| Provided material |
--*--

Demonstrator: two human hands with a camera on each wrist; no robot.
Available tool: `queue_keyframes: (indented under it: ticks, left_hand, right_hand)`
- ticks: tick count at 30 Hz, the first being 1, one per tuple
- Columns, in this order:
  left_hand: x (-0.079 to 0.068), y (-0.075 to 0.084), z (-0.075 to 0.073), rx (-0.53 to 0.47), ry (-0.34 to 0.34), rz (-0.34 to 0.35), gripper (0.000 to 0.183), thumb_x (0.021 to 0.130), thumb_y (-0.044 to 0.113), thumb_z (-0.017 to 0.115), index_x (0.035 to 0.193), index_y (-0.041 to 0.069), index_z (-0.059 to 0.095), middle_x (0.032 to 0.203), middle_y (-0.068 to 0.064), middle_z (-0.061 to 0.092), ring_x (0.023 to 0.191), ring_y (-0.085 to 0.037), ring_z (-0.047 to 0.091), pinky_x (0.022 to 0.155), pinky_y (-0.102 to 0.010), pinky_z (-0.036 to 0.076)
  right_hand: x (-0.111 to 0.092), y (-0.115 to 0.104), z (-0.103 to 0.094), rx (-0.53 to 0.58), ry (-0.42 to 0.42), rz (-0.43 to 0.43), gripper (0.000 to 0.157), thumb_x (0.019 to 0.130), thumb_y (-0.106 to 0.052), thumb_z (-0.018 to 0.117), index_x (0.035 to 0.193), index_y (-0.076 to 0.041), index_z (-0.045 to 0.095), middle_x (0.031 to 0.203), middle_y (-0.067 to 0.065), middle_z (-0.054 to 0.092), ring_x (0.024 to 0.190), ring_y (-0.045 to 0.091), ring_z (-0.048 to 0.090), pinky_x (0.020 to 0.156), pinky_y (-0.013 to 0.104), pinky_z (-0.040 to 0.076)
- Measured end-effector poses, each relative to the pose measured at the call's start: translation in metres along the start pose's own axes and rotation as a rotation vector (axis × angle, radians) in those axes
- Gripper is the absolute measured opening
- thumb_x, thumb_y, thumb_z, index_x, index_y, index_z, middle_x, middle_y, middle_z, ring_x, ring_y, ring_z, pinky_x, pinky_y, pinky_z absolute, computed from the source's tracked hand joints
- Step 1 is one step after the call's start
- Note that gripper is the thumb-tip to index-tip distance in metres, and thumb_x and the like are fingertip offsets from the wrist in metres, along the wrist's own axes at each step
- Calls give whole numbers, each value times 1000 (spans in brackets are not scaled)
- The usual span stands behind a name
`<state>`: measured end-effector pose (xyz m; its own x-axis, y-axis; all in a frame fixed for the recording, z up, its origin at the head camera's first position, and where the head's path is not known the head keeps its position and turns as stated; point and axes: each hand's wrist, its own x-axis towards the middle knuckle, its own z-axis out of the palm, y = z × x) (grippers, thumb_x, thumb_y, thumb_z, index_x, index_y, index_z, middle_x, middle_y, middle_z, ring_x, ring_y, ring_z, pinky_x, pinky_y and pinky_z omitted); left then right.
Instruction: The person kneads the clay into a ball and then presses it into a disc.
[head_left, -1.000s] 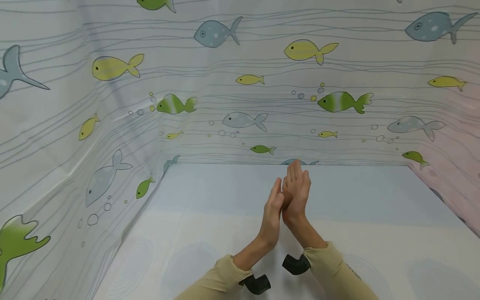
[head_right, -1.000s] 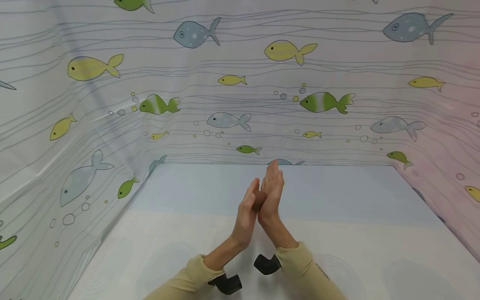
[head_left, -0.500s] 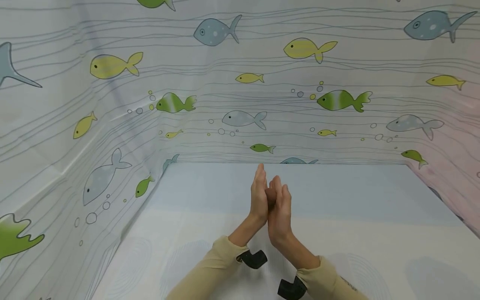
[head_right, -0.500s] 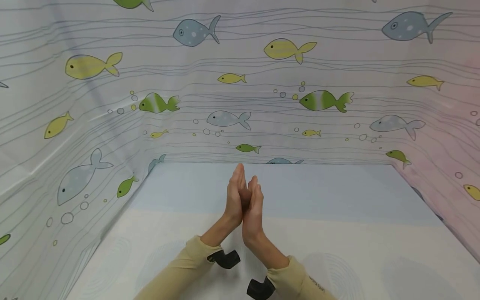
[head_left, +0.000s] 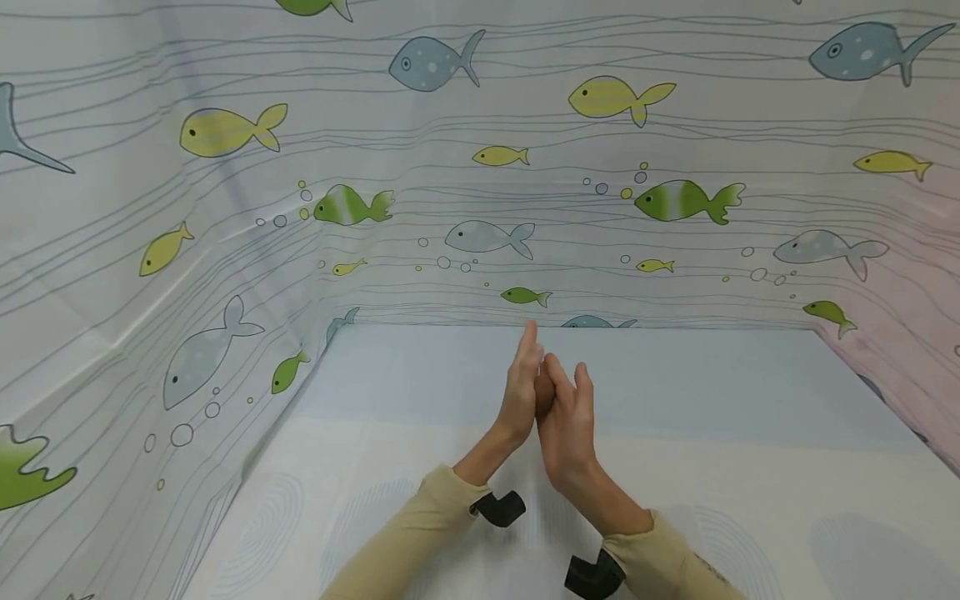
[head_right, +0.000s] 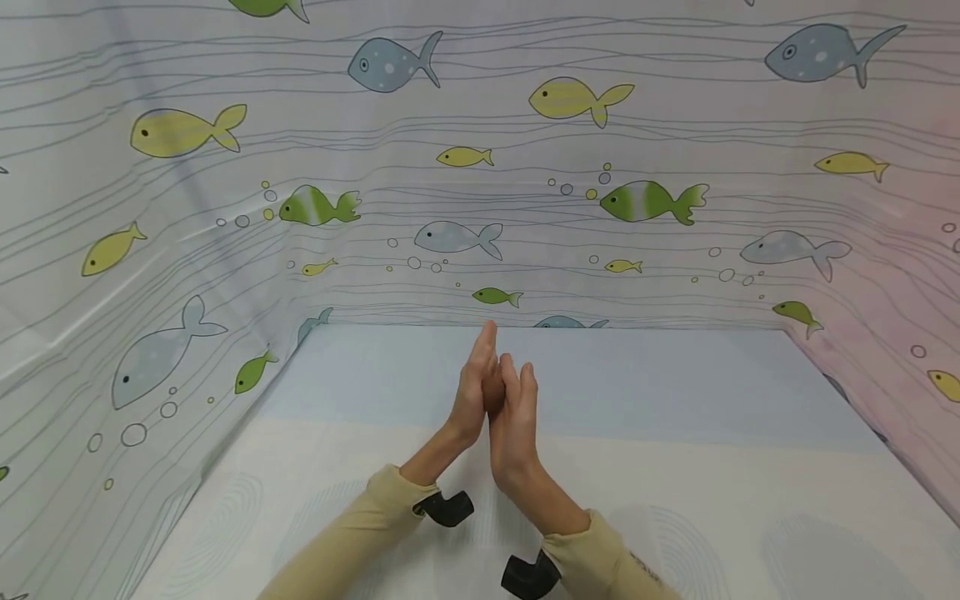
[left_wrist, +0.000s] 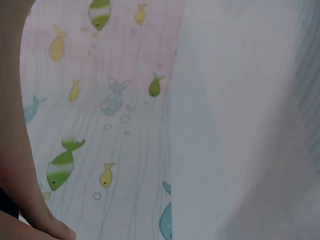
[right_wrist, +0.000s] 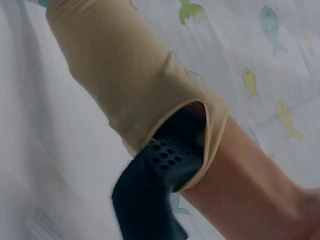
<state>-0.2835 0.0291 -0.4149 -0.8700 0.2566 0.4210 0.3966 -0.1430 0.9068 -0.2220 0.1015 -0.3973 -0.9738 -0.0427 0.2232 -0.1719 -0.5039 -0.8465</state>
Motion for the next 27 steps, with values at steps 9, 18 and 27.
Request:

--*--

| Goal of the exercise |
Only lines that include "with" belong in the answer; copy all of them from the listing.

| Response below |
Demonstrator: two human hands with a camera on each wrist; no robot.
Motion for the next 27 steps, with values at steps 9, 18 and 27.

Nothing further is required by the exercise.